# Exercise aim:
In the records below, find the line with "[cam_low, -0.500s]" and repeat exactly every line from it through the line with "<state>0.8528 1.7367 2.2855". Pictures stay out.

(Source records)

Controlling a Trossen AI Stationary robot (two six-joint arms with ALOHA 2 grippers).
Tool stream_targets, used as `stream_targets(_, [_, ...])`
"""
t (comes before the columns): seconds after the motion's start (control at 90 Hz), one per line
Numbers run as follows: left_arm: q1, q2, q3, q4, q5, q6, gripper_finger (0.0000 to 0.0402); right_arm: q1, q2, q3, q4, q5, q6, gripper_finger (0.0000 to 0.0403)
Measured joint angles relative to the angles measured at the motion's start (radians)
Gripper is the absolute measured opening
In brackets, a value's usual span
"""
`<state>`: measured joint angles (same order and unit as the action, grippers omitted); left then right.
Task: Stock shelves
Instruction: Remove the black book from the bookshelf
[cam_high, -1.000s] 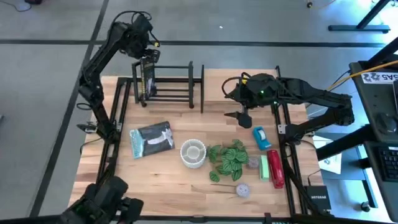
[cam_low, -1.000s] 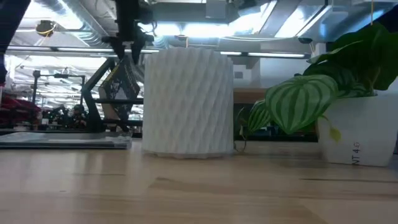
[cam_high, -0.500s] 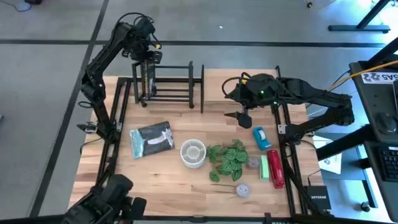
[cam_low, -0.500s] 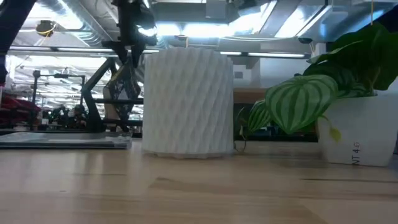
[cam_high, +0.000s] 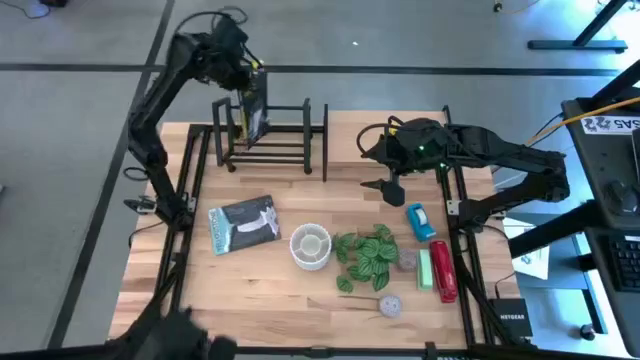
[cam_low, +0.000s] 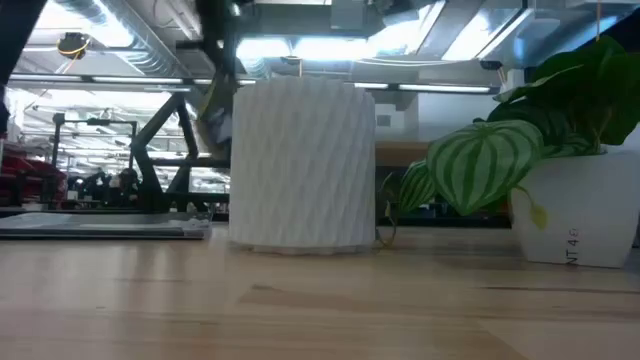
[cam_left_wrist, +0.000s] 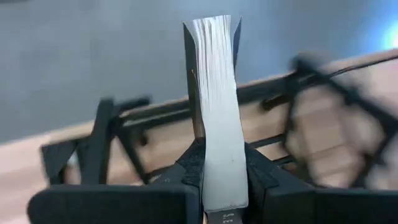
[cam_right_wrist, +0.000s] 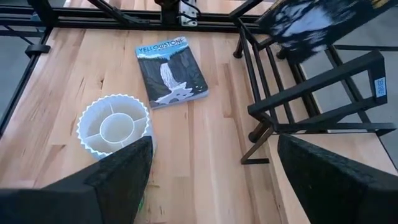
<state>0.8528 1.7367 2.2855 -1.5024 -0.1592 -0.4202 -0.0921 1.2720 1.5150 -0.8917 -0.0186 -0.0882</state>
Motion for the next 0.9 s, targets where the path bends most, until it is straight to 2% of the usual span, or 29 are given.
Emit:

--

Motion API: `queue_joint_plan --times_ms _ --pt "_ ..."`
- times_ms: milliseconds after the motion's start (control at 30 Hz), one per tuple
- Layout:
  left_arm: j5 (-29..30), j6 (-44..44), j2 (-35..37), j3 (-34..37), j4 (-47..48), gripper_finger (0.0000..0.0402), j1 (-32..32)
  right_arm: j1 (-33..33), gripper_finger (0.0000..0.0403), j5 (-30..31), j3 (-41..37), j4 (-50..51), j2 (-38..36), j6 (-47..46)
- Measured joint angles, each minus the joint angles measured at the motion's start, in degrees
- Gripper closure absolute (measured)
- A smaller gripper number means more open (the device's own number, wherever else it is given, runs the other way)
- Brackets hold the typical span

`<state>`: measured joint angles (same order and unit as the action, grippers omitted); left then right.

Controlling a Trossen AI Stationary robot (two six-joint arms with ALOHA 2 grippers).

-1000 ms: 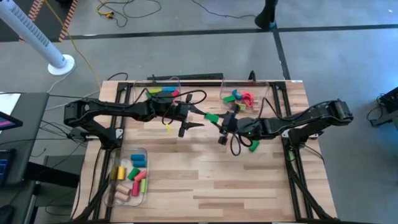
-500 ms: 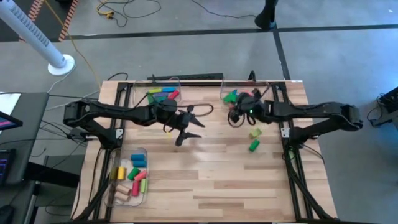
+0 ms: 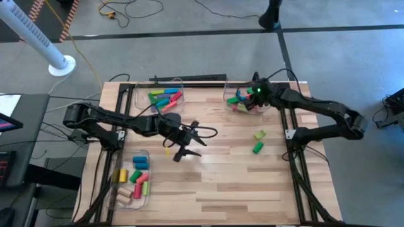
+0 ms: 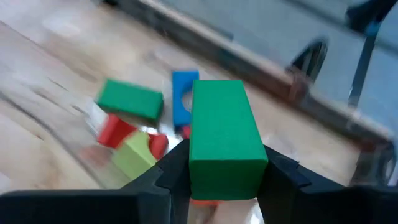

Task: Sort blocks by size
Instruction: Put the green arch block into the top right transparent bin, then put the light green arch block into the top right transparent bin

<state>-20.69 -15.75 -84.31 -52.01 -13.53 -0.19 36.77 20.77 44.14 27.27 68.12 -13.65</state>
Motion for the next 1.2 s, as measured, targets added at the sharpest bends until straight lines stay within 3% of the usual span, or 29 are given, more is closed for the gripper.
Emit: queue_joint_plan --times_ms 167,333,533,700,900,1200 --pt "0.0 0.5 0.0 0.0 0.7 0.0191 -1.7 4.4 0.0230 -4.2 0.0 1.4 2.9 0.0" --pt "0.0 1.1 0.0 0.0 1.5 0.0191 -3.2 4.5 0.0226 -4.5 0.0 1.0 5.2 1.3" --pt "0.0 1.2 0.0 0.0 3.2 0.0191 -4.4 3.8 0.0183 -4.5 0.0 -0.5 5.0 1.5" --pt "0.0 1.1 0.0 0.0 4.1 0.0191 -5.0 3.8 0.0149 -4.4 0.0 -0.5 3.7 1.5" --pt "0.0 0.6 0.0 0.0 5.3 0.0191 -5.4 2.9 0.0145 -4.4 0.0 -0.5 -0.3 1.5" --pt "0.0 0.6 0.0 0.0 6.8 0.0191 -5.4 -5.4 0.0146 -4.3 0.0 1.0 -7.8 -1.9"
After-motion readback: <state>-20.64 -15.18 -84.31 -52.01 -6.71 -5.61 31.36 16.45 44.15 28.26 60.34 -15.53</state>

# Output of the exercise:
[cam_low, -0.500s] 
[cam_high, +0.000s] 
[cam_low, +0.000s] 
[cam_left_wrist, +0.000s] 
[cam_right_wrist, +0.000s] 
<state>0.8528 1.7367 2.2855 -1.5024 -0.1592 -0.4202 -0.0921 1.2720 1.5150 -0.8917 -0.0186 -0.0882</state>

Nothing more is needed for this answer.